The study explains the source of this disease, affecting 26 million people worldwide and is the leading cause of death globally and in Chile, and opens the way for its treatment. The work published by Nature, the most important scientific journal on the planet, was developed by Chilean scientists Francisco Altamirano, Sergio Lavandero and Elisa Villalobos, who belong to the University of Chile and the Advanced Center for Chronic Diseases (ACCDiS) together with researchers at the Southwestern Medical Center of the University of Texas.
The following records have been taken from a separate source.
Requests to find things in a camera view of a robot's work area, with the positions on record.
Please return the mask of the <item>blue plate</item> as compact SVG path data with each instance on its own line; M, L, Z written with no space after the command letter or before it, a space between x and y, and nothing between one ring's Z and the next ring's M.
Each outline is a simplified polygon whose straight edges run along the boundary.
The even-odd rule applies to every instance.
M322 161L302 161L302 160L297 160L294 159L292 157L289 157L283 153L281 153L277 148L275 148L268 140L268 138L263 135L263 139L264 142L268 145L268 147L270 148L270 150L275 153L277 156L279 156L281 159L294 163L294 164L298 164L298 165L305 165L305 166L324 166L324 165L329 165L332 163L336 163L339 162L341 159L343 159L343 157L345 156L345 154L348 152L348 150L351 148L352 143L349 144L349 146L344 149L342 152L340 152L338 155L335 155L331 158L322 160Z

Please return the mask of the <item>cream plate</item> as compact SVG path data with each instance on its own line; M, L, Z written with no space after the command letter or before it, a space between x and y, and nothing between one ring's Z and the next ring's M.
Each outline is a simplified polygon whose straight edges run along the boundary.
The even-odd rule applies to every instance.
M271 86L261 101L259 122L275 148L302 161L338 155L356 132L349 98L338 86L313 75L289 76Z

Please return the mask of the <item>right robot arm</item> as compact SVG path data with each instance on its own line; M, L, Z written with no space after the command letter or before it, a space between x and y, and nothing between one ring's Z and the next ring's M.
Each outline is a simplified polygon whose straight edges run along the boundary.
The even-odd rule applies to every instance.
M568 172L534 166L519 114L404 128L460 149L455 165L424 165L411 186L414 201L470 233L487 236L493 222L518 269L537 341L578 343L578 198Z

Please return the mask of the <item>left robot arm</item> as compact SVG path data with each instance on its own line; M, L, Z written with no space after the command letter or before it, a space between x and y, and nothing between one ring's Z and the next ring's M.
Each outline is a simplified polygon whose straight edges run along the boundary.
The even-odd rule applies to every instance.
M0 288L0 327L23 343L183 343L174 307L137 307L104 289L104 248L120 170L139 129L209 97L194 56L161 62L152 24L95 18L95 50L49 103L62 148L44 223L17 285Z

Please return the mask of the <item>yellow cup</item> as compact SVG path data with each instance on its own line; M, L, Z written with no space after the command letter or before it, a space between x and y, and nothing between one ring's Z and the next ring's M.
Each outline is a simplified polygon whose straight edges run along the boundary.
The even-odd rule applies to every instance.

At present, the coexistence of several cardiovascular risk factors – obesity, diabetes mellitus, high cholesterol, sedentary lifestyle, smoking and high blood pressure, which are characteristic of today's society, have led to the emergence of a new cardiovascular pathology known as cardiac failure with the preserved systolic effect. This new form of inadequacy prevents proper heart release, as it affects almost half of patients with heart failure, both in Chile and in countries with higher levels of development.
So far, the mechanisms that they have created and the effective therapy for the treatment of this pathology have not been known. However, research conducted by scientists from the University of Chile and the Advanced Center for Chronic Diseases (ACCDiS), along with researchers at the Southwestern Medical Center of the University of Texas, found out how this disease occurs after replication in the animal model faithfully imitates what is happening in a human being, this is the discovery that opens the door for the development of healing.
The work carried out by Nature, the most important scientific journal on the planet, in an article titled "Nitroactive stress carries a heart failure with a preserved ejection fraction", describes that an increase in nitric oxide causes heart damage due to a change in the activity of the two proteins responsible for protecting the heart: IRE1α and XBP1s.
Chilean science for mankind
Heart failure is the final stage of multiple cardiovascular diseases, which are very common in our population, including hypertension and myocardial infarction. Experts believe that this pathology is an emerging epidemic, due to the increasing prevalence and high costs demanded by health systems that affect more than 26 million people worldwide and is the main cause of death in Chile (30% of deaths in country).
The team, composed of Gabriele Schiattarella, Joseph A. Hill and Francisco Altamirano, Elisa Villalobos and Sergio Lavandero, worked for more than seven years at the source of this new pathology and how to deal with it.
For Francisco Altamirano, this finding is "a gigantic achievement that will create future therapies for this new pathology."
Sergio Lavandero, director of ACCDiS, a professor at the Faculty of Chemical and Pharmaceutical Sciences and Medicine at the University of Chile and author of this study, emphasized that this new form of heart failure is a strategic issue for ACCDiS, because we must be in full harmony with current and future challenges heart and veins.
He also emphasized that the most important scientific journal in the world published this publication, including commenting on the supplementary note, because this discovery is of great importance. He also underlined the importance of cooperation between universities in the country and the support of the Concise Center of Excellence program in the priority areas of Fondap. Lavandero finally revealed the need to continue investing in science in order for the country to achieve a new level of development.
Gabriele Schiattarella stressed the fundamental role of Chilean scientists in this project. "Altamirano has contributed to deep biochemical knowledge, Villalobos has made fundamental experiments and Lavandero led me in the design and implementation of these research." To sum up, this publication in nature could not have happened without the contribution of this group of Chilean scientists. , he confirmed.